OK, let's go through it. I stripped non-essentials out of your script:
1 func_1 () {
2 local var_2='ICE CREAM'
3 func_2
4 printf '%s\n' "func_1:"
5 local -p var_2
6 }
7
8 func_2 () {
9 local -nl nameref_2='var_2'
10 nameref_2='MILKSHAKE'
11 printf '%s\n' "func_2:"
12 local -p nameref_2
13 local -p var_2
14 }
15
16 func_1
func_1 declares var_2 to be a local variable (2) and calls func_2 (3).
func_2 declares nameref_2 to be a local nameref (9) and assigns a value (10).

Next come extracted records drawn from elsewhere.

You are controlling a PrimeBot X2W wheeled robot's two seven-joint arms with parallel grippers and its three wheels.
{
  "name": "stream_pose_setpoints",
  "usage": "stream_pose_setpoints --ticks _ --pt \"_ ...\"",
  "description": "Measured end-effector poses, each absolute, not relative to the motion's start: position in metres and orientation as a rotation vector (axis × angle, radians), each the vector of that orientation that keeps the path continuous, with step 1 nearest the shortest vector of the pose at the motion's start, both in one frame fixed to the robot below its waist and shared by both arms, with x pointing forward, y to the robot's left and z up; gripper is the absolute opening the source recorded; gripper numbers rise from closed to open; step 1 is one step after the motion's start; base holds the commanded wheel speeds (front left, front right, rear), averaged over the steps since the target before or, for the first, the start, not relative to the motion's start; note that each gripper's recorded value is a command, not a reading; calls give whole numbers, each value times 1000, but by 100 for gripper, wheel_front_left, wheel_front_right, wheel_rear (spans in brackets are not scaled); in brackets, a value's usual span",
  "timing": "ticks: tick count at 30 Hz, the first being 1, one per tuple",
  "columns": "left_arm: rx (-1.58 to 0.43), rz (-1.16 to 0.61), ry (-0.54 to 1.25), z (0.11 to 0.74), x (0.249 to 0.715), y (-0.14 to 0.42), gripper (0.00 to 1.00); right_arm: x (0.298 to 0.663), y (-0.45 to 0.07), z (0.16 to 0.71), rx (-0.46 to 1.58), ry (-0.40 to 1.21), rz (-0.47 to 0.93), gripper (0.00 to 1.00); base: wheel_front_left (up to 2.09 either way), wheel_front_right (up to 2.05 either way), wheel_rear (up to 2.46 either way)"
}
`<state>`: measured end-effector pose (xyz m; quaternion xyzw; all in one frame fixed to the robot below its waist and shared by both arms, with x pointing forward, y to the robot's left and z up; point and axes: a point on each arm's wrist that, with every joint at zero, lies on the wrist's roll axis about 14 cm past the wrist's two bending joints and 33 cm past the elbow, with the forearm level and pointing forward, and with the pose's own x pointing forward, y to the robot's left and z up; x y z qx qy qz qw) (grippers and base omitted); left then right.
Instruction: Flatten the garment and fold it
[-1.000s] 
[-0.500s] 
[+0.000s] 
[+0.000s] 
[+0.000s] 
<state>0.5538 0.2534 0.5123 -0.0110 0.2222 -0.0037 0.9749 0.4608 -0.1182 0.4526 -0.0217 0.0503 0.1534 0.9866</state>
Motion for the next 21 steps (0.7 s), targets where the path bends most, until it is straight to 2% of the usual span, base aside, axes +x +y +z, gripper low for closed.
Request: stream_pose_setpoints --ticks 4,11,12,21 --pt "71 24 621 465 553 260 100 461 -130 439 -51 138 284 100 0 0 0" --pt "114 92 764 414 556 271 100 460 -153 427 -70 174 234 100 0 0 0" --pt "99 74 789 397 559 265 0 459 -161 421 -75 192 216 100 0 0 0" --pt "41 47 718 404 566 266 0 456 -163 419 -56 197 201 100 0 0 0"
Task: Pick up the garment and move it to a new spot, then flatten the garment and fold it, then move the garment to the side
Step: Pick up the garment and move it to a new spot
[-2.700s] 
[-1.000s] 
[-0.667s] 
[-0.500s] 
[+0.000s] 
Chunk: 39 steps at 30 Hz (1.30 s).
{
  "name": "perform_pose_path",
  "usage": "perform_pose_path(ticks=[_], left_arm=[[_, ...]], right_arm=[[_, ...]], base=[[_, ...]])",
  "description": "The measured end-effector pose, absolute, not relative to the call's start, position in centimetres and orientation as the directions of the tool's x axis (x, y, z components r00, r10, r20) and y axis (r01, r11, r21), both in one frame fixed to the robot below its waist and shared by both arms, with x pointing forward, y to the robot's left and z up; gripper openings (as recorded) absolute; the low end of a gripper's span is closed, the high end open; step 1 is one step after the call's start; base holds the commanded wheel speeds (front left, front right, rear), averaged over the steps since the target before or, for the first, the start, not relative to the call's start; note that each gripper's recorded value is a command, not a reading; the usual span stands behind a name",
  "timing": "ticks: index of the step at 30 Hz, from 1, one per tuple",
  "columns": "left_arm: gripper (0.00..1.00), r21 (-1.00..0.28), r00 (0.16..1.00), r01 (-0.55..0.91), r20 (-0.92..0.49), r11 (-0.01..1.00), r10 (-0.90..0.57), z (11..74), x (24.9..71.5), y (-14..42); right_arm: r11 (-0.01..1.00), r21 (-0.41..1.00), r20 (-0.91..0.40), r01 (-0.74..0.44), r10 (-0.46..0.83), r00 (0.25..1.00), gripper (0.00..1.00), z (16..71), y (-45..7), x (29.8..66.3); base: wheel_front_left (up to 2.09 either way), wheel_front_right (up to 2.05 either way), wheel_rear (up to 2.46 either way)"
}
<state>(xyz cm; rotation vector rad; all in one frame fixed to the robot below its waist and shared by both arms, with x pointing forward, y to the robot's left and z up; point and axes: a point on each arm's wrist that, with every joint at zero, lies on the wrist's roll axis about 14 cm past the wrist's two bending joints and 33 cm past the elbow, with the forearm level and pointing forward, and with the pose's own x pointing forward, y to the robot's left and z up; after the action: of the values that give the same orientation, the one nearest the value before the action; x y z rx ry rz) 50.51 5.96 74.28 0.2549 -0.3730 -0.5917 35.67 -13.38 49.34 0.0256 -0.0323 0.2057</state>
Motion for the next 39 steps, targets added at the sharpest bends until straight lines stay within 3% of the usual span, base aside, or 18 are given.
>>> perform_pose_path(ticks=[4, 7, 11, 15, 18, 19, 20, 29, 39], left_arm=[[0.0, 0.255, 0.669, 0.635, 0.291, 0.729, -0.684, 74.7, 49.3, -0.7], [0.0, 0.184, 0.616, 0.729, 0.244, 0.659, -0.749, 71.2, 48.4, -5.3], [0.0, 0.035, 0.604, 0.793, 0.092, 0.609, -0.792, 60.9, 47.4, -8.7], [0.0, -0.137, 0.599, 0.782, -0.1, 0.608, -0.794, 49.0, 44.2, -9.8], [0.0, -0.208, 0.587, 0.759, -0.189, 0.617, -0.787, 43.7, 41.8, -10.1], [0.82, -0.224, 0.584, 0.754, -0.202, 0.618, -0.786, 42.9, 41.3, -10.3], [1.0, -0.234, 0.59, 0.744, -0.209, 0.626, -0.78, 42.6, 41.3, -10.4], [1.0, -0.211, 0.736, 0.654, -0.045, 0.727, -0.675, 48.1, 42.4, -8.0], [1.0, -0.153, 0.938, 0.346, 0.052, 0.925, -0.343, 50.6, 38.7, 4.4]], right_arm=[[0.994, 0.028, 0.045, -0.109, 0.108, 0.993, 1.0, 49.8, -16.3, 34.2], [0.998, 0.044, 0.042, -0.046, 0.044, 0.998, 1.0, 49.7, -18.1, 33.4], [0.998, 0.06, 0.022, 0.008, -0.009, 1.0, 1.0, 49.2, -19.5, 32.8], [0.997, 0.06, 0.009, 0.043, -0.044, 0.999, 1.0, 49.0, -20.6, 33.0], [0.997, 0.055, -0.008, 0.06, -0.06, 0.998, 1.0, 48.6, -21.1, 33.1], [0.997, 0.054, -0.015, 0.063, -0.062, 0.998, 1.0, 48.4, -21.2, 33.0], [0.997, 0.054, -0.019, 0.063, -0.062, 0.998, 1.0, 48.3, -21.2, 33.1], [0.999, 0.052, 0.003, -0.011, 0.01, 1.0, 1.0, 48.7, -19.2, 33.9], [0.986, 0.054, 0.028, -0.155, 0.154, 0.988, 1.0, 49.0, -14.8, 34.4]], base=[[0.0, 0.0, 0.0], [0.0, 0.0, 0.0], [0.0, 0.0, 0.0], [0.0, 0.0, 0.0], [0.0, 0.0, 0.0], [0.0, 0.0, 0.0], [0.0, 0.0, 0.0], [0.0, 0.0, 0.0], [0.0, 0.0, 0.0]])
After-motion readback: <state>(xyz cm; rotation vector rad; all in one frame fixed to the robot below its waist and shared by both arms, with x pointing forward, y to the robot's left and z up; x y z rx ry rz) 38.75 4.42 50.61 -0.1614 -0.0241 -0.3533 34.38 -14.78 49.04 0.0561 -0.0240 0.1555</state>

bash resolves the value of nameref_2 to var_2, and performs the assignment
as if it had been var_2=MILKSHAKE (10). Since var_2 is in the calling
scope, func_1's variable gets modified. There is no var_2 in func_2's
scope.
func_2 prints the value of nameref_2 in its scope (12).
func_2 attempts to print the value of var_2 in its scope (13). Since there
is no local variable at func_2's scope, it's not found.
func_1 displays the modified value (5) using `local -p'.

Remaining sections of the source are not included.